:: Dataset content ::
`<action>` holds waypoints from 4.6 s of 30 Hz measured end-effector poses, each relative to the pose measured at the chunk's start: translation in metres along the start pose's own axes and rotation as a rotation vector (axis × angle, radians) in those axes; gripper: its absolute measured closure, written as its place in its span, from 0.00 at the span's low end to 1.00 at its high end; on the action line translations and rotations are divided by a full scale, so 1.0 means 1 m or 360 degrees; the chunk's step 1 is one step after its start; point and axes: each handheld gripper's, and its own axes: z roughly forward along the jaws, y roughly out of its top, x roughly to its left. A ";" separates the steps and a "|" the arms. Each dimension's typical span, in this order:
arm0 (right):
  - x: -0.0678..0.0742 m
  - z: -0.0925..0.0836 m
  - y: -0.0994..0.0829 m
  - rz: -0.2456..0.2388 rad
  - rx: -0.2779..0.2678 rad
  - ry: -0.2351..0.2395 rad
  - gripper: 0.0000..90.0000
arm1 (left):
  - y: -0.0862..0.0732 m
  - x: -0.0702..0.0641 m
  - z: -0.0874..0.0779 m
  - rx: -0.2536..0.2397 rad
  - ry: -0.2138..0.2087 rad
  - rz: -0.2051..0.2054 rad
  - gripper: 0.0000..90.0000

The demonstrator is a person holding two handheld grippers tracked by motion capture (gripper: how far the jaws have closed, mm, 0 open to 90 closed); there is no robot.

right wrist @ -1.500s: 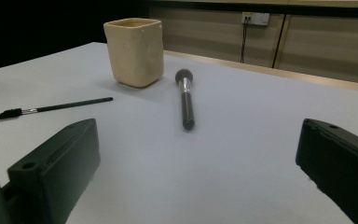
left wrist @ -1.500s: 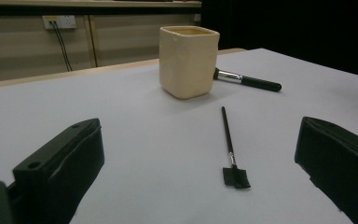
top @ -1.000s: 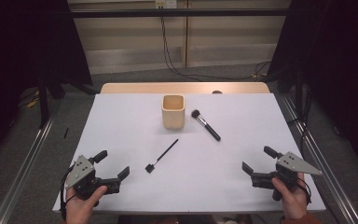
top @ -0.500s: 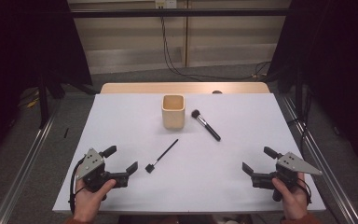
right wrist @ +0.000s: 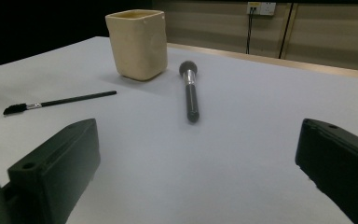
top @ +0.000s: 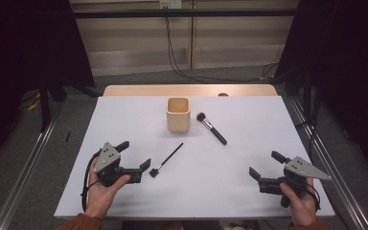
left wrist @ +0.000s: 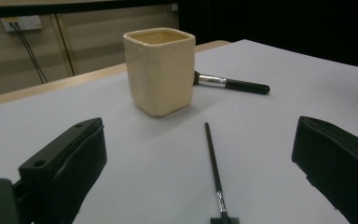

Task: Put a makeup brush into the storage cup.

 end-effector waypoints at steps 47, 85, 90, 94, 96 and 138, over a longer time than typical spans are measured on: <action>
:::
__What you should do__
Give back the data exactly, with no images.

__Exercise response__
`<action>` holds waypoints from 4.6 s of 30 Hz measured end-effector poses, each relative to the pose measured at the chunk's start: translation in metres along the start pose's own axes and rotation as a rotation vector (axis × angle, radians) in those axes; gripper: its absolute measured closure, written as its place in its span, from 0.00 at the span's low end to 1.00 at its high end; on the action line translations and rotations are divided by a full scale, so 1.0 means 1 m or 360 degrees; the chunk's step 1 is one step after its start; point and axes: each handheld gripper's, and its own axes: z roughly forward along the jaws, y roughly out of its top, x roughly to its left. A ";" separates the steps and a "|" the arms. Each dimension's typical span, in this order:
arm0 (right):
  - x: -0.0678..0.0742 m
  - z: -0.0925..0.0836 m
  - y: -0.0994..0.0829 m
  - rz: -0.2456..0.2388 rad
  - rx: -0.2779..0.2678 rad
  - ry: -0.2351..0.2395 rad
  - gripper: 0.0000..90.0000
arm1 (left):
  - y: -0.0862..0.0732 m
  - x: -0.0702..0.0641 m
  - z: -0.0874..0.0779 m
  - rx: -0.2536..0.2397 rad
  - ry: -0.2138..0.2087 rad
  - rz: -0.2051..0.2054 rad
  - gripper: 0.0000..90.0000

The demonstrator is a person holding two handheld grippers tracked by motion capture (gripper: how far the jaws have closed, mm, 0 open to 90 closed); there is no robot.

right wrist @ -1.500s: 
left wrist @ -1.500s: 
top @ -1.000s: 
top @ -0.500s: 
right wrist @ +0.000s: 
top @ +0.000s: 
left wrist @ +0.000s: 

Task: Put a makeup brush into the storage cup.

 end-effector waypoints at steps 47, 85, 90, 94, 96 and 138, over a longer time than typical spans are measured on: <action>

Nothing further remains for this exercise.